Es war das letzte Fortissimo in dieser aufregenden Partie, die aus Sicht der Bayern zwei Pole bot: den tragischen Bastian Schweinsteiger, der nach einem Schlüsselbeinbruch bis Weihnachten nicht mehr Fußball spielen wird. Und den strahlenden Mario Gomez, Schütze aller drei Treffer, wirkungsvolle Zuspitzung des bayerischen Kombinationsspiels und Herrscher über den gegnerischen Strafraum.

Sportdirektor Christian Nerlinger bot eine prägnante Einschätzung zur Leistung seines Stürmers gegen Neapel: "Er hat Tore gemacht, geackert, gekämpft, hat die Bälle gut gehalten. Es war heute eine perfekte Vorstellung von ihm", schwärmte er. Ein Hattrick binnen 25 Minuten ist in der europäischen Premiumliga noch keinem Deutschen gelungen. 19 Tore hat Gomez nun in 17 Pflichtspielen in dieser Saison erzielt, mit fünf Treffern führt er die Torjägerliste der Champions League zusammen mit Lionel Messi an. Die Entwicklung des Mario Gomez scheint in diesen Monaten keine Grenze nach oben zu haben.

Noch ein wenig größer und stärker

Diese Erwartung hatte die deutsche Fußballwelt eigentlich schon viel früher gehabt, denn sein Talent zeigte sich schon früh beim VfB Stuttgart. Mit beiden Füßen kann er gegen den Ball treten wie ein Pferd, durch seine Wucht mit 1,89 Meter Körpergröße und 88 Kilogramm setzt er sich sowohl im Kopfball wie auch im Strafraumgerangel durch. Dazu trägt er das für Stürmer nötige Gefühl in sich, zu ahnen, wo der Ball hinfallen wird. In seiner Karriere offenbarte sich nur eine wirkliche Schwäche: Wenn etwas schiefgeht, wenn das Publikum kritisch pfeift, er das Vertrauen des Trainers vermisst - dann reagiert Mario Gomez sensibel wie ein Maiglöckchen, dem man das Sonnenlicht nimmt.

Die erste Zeit unter Louis van Gaal gehört deshalb zu einer grauen Phase seiner Vita. Auch Bundestrainer Joachim Löw hielt bisweilen nur notgedrungen zu Mario Gomez, weil außer Miroslav Klose eben kein deutscher Stürmer mit vergleichbarem Niveau unterwegs ist. Doch die Gabe, aus allen möglichen Lagen ein Tor erzielen zu können, überzeugte irgendwann auch seine kritischen Trainer. Nach dem Erfolgsgeheimnis der Nationalmannschaft gefragt, antwortete Gomez zuletzt mit einem Lächeln im Gesicht: Das Betriebsklima sei gut und leistungsfördernd, "und inzwischen fühle sogar ich mich wohl hier".

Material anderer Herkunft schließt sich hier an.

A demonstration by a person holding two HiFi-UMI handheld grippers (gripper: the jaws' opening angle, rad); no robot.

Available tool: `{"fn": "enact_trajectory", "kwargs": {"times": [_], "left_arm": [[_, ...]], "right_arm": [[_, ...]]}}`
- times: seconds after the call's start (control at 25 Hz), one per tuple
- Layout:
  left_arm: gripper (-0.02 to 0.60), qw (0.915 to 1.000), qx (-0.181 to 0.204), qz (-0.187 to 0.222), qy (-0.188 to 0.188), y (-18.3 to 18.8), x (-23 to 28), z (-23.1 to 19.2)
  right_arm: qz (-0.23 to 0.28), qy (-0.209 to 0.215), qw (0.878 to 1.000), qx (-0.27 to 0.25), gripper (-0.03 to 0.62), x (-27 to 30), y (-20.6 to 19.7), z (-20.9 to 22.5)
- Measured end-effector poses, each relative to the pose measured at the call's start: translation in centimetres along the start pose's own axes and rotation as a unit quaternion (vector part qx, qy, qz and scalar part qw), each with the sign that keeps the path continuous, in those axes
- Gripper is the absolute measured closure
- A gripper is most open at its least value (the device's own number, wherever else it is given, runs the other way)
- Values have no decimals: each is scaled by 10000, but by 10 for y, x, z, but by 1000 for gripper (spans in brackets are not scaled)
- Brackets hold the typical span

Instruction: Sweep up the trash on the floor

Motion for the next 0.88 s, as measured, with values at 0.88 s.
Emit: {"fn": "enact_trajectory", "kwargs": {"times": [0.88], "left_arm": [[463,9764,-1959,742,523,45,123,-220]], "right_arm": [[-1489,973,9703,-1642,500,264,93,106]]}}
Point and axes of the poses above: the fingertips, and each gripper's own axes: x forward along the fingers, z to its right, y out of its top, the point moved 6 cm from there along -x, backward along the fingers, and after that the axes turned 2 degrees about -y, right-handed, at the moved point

Schon in der vergangenen Saison gelangen ihm 39 Tore in allen Wettbewerben für den FC Bayern, unter Trainer Jupp Heynckes macht er dennoch den nächsten Entwicklungsschritt. So scheint Gomez körperlich fit zu sein wie nie, trotz seines eher bulligen Körperbaus bewegt er sich bisweilen behände über den Platz und kann wie beim 1:0 gegen Neapel einen Gegenspieler mit einer Körperdrehung ins Leere laufen lassen.

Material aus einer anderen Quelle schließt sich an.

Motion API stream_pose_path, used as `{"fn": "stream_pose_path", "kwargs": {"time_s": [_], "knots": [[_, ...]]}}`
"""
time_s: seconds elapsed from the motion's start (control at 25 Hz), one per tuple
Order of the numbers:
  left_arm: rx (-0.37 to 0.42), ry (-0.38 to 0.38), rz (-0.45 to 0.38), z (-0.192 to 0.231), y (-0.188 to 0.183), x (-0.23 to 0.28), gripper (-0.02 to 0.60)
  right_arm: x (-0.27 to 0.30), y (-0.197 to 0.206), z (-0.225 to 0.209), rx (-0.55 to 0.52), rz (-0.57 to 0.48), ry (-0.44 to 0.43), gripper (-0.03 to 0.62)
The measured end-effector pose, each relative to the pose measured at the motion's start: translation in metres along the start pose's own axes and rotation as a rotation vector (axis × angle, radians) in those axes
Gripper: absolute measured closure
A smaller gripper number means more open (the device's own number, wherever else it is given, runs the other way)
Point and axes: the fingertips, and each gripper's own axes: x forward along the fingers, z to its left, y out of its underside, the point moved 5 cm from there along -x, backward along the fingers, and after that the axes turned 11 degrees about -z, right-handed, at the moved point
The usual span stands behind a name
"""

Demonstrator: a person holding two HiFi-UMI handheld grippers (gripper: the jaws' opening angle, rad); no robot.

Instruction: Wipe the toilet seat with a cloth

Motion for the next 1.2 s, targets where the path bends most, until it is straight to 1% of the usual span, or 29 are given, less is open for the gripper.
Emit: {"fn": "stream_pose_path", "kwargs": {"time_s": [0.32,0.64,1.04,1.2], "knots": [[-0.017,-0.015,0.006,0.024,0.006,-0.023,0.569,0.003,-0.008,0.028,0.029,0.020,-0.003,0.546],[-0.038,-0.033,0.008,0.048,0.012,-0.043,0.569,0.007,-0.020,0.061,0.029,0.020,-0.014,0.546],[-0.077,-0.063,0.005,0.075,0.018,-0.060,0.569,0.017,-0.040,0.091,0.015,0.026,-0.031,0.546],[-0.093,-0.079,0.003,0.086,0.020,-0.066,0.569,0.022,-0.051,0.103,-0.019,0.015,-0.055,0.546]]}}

Dazu ordnet er sich auffällig eifrig dem Defensivkonzept unter, stört immer wieder den Spielaufbau des Gegners oder erkämpft den Ball zurück, wenn die Flügeldribbler Thomas Müller und Franck Ribéry mal hängenbleiben. Das bringt ihm den Respekt der Mitspieler und vor allem des Trainers ein und fördert sein eigenes Wohlbefinden. Mario Gomez strahlt ein riesiges Selbstvertrauen aus und genießt die Momente des Erfolgs.

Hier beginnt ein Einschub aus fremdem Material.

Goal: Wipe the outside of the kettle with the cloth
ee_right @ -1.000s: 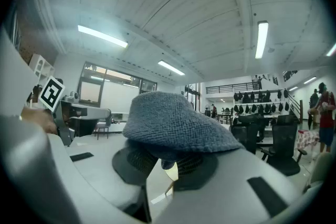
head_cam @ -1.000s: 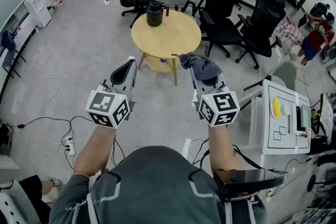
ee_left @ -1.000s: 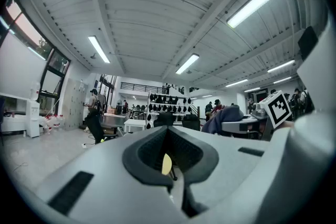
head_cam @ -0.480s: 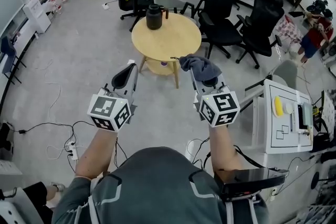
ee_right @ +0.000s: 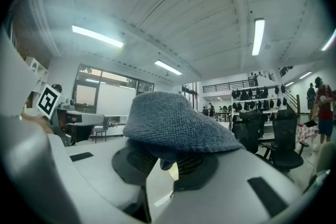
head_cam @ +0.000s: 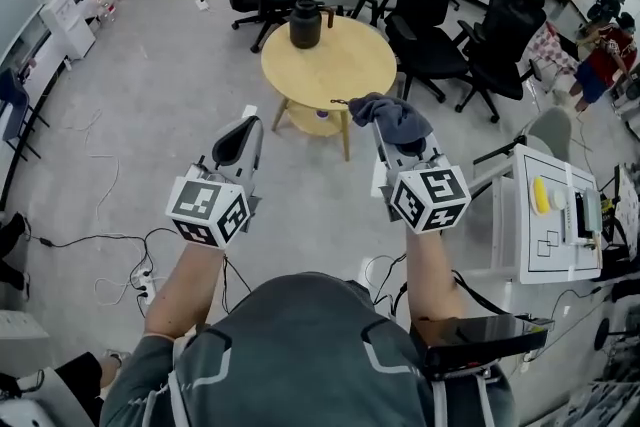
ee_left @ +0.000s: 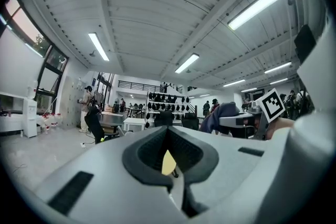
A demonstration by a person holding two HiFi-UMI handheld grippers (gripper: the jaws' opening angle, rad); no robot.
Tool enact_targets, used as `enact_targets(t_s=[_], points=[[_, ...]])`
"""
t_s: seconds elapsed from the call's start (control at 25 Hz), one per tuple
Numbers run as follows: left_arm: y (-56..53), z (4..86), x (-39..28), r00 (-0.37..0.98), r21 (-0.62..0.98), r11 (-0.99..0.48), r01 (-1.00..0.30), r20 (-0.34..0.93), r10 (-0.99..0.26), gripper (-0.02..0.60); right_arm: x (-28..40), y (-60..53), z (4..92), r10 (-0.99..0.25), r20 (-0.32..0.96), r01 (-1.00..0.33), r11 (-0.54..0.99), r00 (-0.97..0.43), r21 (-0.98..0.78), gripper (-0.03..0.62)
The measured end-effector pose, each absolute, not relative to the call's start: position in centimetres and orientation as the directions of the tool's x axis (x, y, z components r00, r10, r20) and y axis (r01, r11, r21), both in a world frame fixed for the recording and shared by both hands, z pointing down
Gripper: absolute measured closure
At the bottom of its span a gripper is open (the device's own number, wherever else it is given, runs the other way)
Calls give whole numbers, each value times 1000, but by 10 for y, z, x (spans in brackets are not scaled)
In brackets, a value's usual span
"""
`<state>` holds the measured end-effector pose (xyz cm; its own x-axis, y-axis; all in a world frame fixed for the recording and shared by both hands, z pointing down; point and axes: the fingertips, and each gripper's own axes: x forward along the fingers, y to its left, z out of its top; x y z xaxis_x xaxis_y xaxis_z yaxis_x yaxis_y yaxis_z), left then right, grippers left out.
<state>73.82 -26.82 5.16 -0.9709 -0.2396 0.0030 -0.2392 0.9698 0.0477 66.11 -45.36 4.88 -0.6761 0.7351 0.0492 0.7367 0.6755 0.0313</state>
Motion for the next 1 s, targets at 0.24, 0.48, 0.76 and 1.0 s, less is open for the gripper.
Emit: enact_targets(t_s=[0.24, 0.48, 0.76, 1.0], points=[[-227, 71, 729, -963, 63, 962, -265, 31, -267, 574, 654, -420, 60, 710, 57, 711, 702, -702, 21, 511], [-200, 78, 690, -967, 54, 967, -250, 30, -252, 574, 607, -397, 69, 720, 63, 722, 691, -691, 19, 512], [-170, 89, 604, -977, 35, 980, -198, 68, -200, 574, 505, -368, 80, 749, 64, 751, 660, -659, -1, 511], [-150, 92, 497, -979, 35, 985, -169, 113, -172, 574, 394, -351, 80, 778, 80, 780, 625, -623, 0, 512]])
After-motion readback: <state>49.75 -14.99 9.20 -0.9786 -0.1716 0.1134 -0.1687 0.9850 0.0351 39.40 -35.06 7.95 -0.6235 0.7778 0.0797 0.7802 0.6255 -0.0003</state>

Als er nach dem Jubel um das 3:0 zur Mittellinie zurücktrabte, blickte er lange auf die Anzeigentafel, wo sein Treffer noch einmal in dreifacher Wiederholung gezeigt wurde. Dieser große, starke Mann schien in dieser Sekunde noch ein wenig größer und stärker geworden zu sein. Und das ist für die kommenden Gegner keine gute Nachricht.